> _Task instructions_
A single number is expected: the count of lines in the entries below that contain "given".

> _Items from a dataset_
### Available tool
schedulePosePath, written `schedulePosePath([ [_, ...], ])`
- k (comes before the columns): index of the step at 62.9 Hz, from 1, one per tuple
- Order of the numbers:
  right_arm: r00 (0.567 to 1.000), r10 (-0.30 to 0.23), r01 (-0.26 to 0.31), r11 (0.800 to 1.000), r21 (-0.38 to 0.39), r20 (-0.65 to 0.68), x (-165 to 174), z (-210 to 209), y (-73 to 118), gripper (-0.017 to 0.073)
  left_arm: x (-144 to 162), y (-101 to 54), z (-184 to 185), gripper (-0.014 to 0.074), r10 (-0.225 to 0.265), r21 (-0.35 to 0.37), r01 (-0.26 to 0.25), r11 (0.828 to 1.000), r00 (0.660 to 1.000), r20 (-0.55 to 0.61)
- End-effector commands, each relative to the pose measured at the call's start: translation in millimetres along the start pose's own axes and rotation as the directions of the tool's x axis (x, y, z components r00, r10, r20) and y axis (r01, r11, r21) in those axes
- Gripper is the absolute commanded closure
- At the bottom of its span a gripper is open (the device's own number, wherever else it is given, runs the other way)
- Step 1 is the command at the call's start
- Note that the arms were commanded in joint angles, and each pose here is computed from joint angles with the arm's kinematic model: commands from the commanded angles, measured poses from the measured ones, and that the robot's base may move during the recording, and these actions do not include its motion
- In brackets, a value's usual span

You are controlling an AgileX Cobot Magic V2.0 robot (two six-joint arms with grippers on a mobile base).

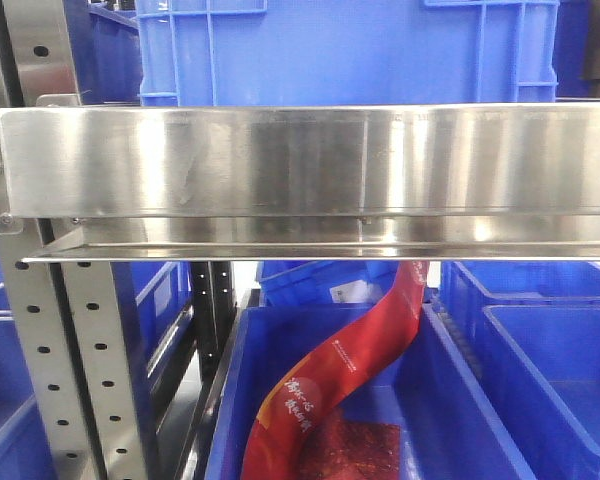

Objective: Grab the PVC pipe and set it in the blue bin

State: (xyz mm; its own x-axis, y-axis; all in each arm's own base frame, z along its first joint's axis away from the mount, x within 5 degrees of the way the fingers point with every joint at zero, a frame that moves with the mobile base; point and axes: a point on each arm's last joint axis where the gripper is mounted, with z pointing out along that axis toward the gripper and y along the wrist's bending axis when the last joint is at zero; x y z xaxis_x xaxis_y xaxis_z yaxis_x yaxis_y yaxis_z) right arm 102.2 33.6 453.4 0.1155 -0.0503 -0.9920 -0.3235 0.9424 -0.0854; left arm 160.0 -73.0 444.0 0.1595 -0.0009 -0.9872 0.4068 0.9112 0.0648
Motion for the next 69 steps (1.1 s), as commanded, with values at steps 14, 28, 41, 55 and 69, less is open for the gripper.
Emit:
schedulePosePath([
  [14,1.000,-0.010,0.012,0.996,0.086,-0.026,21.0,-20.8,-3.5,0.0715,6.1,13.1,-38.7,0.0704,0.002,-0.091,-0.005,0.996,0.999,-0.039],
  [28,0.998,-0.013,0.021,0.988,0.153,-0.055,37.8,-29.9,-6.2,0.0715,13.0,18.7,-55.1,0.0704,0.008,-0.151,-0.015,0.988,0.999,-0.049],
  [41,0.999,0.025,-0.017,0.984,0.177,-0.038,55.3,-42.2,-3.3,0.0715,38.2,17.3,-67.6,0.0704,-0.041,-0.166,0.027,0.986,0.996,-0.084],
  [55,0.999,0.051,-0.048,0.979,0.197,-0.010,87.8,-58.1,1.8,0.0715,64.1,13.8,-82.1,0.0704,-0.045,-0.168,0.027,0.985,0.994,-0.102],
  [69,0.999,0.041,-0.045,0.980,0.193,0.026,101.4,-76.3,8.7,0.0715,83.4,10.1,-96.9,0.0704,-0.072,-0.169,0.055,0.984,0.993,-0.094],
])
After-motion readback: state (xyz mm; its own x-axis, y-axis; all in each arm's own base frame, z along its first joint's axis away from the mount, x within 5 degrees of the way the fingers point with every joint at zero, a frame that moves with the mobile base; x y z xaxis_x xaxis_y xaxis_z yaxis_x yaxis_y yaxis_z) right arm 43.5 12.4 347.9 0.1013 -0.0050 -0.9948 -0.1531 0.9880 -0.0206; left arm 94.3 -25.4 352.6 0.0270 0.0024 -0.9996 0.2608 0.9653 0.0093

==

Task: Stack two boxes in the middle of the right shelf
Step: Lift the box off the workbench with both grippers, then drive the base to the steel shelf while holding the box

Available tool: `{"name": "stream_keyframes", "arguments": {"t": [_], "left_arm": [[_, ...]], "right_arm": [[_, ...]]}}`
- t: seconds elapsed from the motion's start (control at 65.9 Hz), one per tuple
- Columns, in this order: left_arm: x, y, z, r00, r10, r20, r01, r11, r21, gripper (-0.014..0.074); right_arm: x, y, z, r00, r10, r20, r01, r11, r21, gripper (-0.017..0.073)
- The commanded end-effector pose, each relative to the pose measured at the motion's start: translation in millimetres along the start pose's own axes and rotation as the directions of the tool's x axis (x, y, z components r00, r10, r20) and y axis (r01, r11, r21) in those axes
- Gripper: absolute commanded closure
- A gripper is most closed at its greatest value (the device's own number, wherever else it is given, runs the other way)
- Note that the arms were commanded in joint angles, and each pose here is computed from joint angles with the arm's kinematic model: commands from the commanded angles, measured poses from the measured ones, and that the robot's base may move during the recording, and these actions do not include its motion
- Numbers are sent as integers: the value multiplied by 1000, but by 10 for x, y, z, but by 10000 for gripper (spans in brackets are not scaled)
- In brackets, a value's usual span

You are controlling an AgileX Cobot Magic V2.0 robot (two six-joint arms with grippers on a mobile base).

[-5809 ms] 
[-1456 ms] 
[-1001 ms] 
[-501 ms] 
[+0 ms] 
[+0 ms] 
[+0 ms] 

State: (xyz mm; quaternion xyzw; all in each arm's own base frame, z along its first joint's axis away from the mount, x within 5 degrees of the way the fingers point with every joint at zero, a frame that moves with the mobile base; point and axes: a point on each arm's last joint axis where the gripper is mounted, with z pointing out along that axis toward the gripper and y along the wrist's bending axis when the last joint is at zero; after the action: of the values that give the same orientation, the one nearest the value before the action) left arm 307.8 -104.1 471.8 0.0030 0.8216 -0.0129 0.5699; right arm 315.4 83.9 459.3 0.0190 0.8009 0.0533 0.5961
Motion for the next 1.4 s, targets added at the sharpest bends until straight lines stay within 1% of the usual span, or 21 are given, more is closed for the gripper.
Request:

> _Exercise result_
3